● Assignment: Please quote exactly the lines below from the line containing "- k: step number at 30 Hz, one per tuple" to the line containing "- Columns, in", both lines included, and nothing else.

● Dataset extract:
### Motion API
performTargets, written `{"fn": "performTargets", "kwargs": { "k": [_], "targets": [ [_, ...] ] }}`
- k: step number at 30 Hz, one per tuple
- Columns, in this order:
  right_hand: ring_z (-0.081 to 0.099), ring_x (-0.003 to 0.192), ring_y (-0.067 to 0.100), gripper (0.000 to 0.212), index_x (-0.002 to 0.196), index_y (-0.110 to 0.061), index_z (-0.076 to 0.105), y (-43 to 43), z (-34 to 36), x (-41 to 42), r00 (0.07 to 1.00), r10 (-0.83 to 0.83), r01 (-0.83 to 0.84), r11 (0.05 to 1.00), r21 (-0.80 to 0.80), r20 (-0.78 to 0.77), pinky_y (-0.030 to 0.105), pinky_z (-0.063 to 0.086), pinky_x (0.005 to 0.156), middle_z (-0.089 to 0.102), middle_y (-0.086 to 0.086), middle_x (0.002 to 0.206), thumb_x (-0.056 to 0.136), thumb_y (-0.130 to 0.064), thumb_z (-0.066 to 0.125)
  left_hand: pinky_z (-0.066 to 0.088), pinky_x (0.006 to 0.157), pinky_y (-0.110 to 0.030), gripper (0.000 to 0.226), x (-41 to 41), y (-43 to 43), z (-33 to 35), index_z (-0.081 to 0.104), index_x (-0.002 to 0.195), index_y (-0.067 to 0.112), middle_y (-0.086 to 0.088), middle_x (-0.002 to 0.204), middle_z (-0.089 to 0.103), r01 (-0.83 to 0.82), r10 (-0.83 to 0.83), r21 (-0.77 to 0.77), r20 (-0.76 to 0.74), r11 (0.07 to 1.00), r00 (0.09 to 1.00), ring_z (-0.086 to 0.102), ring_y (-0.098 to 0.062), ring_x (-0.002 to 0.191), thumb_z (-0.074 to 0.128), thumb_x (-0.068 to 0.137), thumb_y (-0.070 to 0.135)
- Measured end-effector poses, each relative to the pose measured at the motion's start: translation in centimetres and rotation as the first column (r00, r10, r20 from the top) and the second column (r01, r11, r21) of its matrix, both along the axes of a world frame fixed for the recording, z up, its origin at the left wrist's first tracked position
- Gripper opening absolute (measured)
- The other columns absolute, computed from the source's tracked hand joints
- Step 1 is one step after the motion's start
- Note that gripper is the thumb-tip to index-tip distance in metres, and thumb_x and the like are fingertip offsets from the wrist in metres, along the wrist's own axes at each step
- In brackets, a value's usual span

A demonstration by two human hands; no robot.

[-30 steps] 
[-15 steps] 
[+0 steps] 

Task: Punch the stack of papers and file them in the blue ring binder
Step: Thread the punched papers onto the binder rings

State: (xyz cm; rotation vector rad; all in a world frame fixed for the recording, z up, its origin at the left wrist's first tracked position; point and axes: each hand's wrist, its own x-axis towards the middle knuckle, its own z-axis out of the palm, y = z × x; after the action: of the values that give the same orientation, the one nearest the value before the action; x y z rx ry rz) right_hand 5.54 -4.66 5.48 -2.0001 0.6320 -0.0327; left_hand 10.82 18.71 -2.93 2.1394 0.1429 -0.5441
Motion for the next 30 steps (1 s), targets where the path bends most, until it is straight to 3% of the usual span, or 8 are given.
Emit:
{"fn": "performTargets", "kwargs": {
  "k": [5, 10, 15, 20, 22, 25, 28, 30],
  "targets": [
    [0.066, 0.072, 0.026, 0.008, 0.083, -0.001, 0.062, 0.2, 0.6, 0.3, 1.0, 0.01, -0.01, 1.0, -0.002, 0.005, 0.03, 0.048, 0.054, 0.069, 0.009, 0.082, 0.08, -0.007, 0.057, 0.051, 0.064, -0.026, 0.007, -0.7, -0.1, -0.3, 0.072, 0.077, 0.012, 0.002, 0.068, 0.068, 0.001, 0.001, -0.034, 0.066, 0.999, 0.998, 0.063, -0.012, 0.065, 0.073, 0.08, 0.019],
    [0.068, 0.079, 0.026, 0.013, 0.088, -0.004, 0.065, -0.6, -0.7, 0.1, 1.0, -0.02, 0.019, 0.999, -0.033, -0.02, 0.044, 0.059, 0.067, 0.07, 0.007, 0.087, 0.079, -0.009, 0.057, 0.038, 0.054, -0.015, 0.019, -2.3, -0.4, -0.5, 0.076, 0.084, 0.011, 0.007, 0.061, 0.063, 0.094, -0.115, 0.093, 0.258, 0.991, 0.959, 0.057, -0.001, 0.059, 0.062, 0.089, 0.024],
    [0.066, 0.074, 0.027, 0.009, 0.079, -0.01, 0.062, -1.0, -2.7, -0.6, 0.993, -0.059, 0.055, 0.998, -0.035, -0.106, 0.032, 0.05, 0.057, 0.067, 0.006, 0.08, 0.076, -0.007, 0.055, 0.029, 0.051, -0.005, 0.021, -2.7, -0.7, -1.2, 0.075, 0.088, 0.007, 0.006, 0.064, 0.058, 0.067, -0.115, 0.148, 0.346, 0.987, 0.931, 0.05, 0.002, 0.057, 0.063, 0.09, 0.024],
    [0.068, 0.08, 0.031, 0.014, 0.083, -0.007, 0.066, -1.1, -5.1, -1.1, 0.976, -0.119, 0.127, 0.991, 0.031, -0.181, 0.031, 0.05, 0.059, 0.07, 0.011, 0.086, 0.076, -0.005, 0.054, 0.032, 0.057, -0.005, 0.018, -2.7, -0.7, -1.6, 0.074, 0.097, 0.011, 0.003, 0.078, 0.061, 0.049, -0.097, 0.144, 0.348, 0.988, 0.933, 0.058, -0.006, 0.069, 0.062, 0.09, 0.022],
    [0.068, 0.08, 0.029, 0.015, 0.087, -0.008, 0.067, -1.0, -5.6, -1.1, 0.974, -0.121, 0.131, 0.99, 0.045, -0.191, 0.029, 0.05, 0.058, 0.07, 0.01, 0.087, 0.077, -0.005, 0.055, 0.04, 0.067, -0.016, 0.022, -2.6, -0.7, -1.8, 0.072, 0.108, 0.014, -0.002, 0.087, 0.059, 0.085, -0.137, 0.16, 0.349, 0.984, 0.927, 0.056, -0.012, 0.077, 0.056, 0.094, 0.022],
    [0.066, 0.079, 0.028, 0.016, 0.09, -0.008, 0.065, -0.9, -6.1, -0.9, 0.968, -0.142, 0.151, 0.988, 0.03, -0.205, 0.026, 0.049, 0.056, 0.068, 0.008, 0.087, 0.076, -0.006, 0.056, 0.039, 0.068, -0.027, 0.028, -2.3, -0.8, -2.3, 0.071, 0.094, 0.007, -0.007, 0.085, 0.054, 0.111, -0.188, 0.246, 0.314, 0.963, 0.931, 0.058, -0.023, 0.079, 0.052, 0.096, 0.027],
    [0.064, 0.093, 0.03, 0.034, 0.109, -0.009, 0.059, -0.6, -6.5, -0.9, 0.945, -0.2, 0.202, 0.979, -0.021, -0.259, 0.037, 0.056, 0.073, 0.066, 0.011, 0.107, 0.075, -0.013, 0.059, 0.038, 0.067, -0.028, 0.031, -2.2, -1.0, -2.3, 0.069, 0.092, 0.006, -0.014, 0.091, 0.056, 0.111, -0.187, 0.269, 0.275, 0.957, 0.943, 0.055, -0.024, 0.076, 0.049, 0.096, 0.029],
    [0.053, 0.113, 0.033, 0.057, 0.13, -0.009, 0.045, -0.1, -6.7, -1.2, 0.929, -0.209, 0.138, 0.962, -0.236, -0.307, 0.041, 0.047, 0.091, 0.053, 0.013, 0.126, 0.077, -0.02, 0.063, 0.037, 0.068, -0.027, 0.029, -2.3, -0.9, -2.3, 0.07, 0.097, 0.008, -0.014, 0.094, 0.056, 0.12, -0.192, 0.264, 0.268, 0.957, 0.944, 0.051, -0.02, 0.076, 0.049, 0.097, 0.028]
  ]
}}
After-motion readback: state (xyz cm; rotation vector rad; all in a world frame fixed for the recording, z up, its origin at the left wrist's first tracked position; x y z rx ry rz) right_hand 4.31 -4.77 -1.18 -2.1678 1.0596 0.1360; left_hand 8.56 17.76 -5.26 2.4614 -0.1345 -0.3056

● Completed exercise:
- k: step number at 30 Hz, one per tuple
- Columns, in this order:

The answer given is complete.